Vineyards in Langhe and Montferrat, Piedmont. Italy is the world's largest wine producer (22% of global market), as well as the country with the widest variety of indigenous grapevine in the world.[1][2][3].
Vineyards in Langhe and Montferrat, Piedmont. Italy is the world's largest wine producer (22% of global market), as well as the country with the widest variety of indigenous grapevine in the world.[1][2][3].

Agriculture in Italy, one of the economic sectors of the country, has developed since the 5th millennium BC. In the 20th century, Italy transformed from a predominantly agricultural country to an industrial country. As a result, the agricultural sector (including silviculture and fishing) has seen employment drop dramatically, from 43% (in 1860) to 3.8% (in 2000) of the total,[4][5] a minimal percentage in the national economic framework.

According to the last national agricultural census, in 2010 there was 891,000 people employed in agriculture, mostly men (71.3% of the total) and resident in Southern Italy (46.8% of the total).[6] In 2010 the Italian agricultural area was equal to 17,800,000 ha (43,984,758 acres), of which 12,700,000 ha (31,382,383 acres) are used, and is concentrated above all in Southern Italy (63%).[7]

Description

Chianti Hills, in the region of Chianti, Tuscany.
Chianti Hills, in the region of Chianti, Tuscany.

According to the last national agricultural census, there were 1.6 million farms in 2010 (−32.4% since 2000) covering 12,700,000 ha or 31,382,383 acres (63% of which are located in Southern Italy).[8] The vast majority (99%) are family-operated and small, averaging only 8 ha (20 acres) in size.[8] Of the total surface area in agricultural use (forestry excluded), grain fields take up 31%, olive tree orchards 8.2%, vineyards 5.4%, citrus orchards 3.8%, sugar beets 1.7%, and horticulture 2.4%. The remainder is primarily dedicated to pastures (25.9%) and feed grains (11.6%).[8] The northern part of Italy produces primarily Maize corn, rice, sugar beets, soybeans, meat, fruits and dairy products, while the South specializes in wheat and citrus fruits. Livestock includes 6 million head of cattle, 8.6 million head of swine, 6.8 million head of sheep, and 0.9 million head of goats.[8] The total annual production of the fishing industry in Italy from capture and aquaculture, including crustaceans and molluscs, is around 480,000 tons.
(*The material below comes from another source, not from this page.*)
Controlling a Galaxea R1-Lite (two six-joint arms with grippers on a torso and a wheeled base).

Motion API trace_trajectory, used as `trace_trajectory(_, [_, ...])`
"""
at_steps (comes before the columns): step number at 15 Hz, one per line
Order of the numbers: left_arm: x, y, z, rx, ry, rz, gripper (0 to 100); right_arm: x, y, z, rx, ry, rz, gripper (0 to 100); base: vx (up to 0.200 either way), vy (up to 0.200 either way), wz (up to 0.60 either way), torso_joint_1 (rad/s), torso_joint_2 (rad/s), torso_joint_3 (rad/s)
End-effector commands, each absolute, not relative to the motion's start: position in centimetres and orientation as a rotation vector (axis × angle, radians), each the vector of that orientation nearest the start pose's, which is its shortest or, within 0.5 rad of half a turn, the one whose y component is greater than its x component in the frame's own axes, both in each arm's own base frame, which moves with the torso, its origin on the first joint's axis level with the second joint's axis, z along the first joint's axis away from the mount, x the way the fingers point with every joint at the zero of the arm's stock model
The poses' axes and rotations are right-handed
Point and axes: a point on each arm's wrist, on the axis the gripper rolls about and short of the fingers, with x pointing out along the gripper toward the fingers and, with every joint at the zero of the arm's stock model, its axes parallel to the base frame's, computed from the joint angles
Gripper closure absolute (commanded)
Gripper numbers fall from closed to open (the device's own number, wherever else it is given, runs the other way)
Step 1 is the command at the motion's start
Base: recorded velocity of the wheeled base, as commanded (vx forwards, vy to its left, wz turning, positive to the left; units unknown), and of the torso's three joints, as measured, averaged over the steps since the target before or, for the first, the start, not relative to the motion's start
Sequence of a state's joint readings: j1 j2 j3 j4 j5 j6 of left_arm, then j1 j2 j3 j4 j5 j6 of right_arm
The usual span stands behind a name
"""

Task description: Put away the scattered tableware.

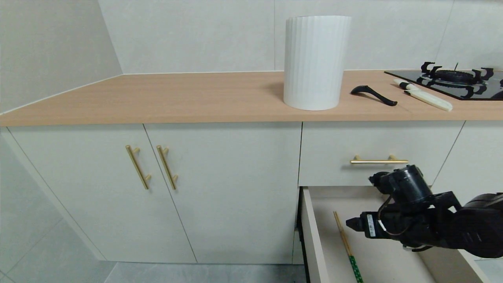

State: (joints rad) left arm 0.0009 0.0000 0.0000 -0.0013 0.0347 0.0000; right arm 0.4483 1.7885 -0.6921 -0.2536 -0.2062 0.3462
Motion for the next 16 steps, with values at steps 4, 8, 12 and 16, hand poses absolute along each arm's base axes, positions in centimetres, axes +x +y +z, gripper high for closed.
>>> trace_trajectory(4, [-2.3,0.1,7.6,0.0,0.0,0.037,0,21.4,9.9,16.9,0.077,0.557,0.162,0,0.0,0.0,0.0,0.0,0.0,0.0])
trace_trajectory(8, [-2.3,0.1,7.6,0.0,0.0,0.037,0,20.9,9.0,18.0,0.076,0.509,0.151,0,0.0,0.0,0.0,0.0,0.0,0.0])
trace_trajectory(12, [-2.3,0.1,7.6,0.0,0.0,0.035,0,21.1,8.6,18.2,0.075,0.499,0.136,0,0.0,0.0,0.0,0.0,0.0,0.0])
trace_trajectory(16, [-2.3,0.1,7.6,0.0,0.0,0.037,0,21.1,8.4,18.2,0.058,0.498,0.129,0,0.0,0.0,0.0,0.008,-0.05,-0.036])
Italy is the largest producer of wine in the world, and one of the leading producers of olive oil, fruits (apples, olives, grapes, oranges, lemons, pears, apricots, hazelnuts, peaches, cherries, plums, strawberries, and kiwifruits), and vegetables (especially artichokes and tomatoes). The most famous Italian wines are probably the Tuscan Chianti and the Piedmontese Barolo. Other famous wines are Barbaresco, Barbera d'Asti, Brunello di Montalcino, Frascati, Montepulciano d'Abruzzo, Morellino di Scansano, Amarone della Valpolicella DOCG and the sparkling wines Franciacorta and Prosecco. Quality goods in which Italy specialises, particularly the already mentioned wines and regional cheeses, are often protected under the quality assurance labels DOC/DOP. This geographical indication certificate, which is attributed by the European Union, is considered important to avoid confusion with low-quality mass-produced ersatz products.

In fact, Italian cuisine is one of the most popular and copied around the world.[9] The lack or total unavailability of some of its most characteristic ingredients outside of Italy, also and above all to falsifications (or food fraud), leads to the complete denaturalization of Italian ingredients.[10] This phenomenon, widespread in all continents, is better known as Italian Sounding, consisting in the use of words as well as images, colour combinations (the Italian tricolour), geographical references, brands evocative of Italy to promote and market agri-food products which in reality have nothing to do with Italian cuisine.[11]

History

Prehistory

Approximate centers of origin of agriculture in the Neolithic Revolution and its spread in prehistory as understood in 2003.[12]
Approximate centers of origin of agriculture in the Neolithic Revolution and its spread in prehistory as understood in 2003.[12]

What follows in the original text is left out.